Perennially Operating IoT through Wireless Energy Transfer
Kaushik R. Chowdhury
Department of Electrical and Computer Engineering
Northeastern University, Boston, MA
Prof. Kaushik R. Chowdhury received the PhD degree from the Georgia Institute of Technology, Atlanta, in 2009. He is currently Associate Professor and Faculty Fellow in the Electrical and Computer Engineering Department at Northeastern University, Boston, MA. He was awarded the Presidential Early Career Award for Scientists and Engineers (PECASE) in Jan. 2017 by President Obama, the DARPA Young Faculty Award in 2017, the Office of Naval Research Director of Research Early Career Award in 2016, and the NSF CAREER award in 2015. He received multiple best paper awards, including the IEEE INFOCOM conference in 2018, ICC conference, in 2009, ’12 and ’13, and ICNC conference in 2013. His works have gathered over 9700 citations. His current research interests include machine learning for radios, networking for unmanned aerial systems, wireless RF energy harvesting and IoT and in the area of intra/on-body communication. He is a co-director for the Platforms for Advanced Wireless Research project office, a joint $100 million public-private partnership between the US National Science Foundation and a wireless industry consortium to create city-scale testing platforms.

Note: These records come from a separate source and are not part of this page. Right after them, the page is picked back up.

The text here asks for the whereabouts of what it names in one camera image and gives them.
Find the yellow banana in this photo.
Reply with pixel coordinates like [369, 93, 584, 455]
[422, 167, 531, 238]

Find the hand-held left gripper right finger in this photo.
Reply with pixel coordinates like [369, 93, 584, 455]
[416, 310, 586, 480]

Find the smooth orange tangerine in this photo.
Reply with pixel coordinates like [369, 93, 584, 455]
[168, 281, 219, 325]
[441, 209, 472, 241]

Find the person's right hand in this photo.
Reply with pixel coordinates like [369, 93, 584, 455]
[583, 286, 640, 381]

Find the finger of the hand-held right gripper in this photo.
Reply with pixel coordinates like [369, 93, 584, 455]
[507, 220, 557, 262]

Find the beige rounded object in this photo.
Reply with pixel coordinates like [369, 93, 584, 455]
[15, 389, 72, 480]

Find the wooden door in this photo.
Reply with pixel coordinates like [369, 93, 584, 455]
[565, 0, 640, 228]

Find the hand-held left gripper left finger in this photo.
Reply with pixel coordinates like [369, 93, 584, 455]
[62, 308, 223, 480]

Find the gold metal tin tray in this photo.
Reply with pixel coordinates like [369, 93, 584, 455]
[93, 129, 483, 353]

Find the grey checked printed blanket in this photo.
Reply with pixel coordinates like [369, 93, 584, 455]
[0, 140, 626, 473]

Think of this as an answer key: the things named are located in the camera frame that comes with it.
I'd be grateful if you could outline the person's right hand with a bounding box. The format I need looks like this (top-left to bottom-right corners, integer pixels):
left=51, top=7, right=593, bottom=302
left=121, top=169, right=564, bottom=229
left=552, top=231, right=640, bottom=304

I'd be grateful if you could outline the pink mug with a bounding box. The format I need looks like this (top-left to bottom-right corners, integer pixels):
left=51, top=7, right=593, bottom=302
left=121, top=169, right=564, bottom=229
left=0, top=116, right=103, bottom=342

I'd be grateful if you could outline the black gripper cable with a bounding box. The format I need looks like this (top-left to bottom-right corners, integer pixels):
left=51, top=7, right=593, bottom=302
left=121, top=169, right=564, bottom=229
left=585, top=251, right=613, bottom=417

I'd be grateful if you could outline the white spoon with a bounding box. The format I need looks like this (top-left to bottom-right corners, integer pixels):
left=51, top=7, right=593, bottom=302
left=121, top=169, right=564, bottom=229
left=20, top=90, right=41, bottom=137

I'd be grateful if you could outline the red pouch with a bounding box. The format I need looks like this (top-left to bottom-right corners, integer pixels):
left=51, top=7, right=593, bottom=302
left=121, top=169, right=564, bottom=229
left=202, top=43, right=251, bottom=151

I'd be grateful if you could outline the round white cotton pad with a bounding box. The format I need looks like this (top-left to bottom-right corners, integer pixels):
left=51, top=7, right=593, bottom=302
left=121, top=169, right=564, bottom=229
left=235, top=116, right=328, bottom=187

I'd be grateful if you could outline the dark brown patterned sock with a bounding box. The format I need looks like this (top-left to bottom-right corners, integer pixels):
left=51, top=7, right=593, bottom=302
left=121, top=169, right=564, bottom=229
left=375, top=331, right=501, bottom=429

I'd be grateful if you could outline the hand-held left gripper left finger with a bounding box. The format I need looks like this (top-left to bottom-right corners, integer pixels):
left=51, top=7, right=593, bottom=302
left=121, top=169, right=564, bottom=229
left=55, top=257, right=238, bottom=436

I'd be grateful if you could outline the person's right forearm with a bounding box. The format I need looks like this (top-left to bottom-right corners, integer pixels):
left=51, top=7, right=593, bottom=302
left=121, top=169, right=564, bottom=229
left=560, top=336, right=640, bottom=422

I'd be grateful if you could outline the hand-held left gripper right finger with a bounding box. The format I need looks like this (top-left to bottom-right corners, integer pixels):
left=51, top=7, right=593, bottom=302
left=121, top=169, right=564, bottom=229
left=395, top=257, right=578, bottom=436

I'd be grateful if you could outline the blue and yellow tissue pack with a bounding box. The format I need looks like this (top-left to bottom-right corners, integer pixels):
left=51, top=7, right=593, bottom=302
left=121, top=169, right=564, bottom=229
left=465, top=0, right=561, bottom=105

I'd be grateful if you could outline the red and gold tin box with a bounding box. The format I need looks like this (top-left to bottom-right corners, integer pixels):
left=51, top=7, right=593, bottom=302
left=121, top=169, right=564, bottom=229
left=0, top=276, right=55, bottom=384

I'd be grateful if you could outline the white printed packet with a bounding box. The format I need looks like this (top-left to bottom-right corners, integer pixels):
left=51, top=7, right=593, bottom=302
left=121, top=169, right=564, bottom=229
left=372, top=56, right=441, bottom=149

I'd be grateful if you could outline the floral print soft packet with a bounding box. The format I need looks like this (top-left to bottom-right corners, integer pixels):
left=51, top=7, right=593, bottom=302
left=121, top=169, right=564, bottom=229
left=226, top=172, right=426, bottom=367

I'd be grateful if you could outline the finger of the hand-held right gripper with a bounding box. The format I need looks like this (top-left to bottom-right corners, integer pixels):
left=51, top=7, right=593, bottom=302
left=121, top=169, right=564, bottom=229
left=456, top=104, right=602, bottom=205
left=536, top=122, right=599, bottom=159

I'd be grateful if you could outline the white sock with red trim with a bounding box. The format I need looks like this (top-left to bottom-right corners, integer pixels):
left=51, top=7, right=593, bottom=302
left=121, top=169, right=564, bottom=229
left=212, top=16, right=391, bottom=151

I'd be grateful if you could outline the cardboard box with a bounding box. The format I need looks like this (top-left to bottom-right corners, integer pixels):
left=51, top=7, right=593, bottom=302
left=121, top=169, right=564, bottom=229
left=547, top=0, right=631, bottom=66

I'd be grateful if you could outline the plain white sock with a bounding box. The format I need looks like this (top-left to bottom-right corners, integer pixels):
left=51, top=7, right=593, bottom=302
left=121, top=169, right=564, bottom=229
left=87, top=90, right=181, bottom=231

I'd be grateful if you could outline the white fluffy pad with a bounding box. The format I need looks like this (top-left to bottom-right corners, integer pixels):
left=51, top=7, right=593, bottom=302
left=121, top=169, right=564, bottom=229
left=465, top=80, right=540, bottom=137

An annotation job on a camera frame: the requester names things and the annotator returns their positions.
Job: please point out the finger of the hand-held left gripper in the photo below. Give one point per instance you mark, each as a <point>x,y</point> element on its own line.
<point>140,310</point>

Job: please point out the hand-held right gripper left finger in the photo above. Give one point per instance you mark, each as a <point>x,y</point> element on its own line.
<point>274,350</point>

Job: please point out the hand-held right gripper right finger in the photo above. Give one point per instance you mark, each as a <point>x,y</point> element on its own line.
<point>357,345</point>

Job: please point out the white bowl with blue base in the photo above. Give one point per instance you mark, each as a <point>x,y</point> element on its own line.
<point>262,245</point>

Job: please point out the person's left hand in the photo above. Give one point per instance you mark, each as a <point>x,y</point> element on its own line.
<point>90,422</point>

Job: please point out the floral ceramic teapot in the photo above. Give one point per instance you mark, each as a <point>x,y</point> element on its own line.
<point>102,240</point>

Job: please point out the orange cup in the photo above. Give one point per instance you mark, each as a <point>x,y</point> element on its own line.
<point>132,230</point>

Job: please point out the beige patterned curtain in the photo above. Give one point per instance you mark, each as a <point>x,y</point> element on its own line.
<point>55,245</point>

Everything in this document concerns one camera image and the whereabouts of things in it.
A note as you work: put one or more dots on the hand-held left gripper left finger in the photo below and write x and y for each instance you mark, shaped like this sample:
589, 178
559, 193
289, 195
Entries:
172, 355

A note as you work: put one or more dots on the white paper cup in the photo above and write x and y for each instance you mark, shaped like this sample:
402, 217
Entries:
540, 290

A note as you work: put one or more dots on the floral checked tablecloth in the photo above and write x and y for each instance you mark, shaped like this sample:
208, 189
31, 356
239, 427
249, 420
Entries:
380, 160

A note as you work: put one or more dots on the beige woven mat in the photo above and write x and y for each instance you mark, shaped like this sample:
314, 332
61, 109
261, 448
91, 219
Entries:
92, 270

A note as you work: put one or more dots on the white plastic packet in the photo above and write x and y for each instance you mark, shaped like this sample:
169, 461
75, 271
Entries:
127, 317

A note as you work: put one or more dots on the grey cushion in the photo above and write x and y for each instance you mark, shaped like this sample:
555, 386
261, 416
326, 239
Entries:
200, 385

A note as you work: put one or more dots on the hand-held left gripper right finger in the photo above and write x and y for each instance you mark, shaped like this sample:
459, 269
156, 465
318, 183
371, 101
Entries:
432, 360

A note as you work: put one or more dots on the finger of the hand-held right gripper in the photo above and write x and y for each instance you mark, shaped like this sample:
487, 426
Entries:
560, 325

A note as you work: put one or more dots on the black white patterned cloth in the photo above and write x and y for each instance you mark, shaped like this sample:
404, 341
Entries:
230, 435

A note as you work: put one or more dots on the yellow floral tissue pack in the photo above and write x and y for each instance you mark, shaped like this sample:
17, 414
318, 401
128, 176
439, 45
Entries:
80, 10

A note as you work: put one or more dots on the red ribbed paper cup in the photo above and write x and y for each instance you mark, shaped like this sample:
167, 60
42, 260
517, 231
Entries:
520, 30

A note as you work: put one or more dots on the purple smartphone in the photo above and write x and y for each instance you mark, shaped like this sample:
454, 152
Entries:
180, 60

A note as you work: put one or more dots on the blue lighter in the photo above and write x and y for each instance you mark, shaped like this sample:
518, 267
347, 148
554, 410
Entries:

This talk describes recent advances in designing IoT systems and protocols for contactless wireless charging using radio frequency (RF) waves. It explores the fundamental tradeoffs that exist between achieving high data and recharging rates, constructive mixing of radiated signals through beamforming, MAC protocols that allow differential data/energy access, and the promise of simultaneous transfer of data over energy. We also show how the same harvesting circuits can be engineered to serve as wake-up radios, thereby allowing sensors to be activated from a deep-sleep state on-demand. For indoor scenarios, we show how energy transfer can coexist with existing WiFi standards, which also re-use the same unlicensed band. For outdoor scenarios, we present our experiences of charging and waking-up sensors purely from ambient cellular signals.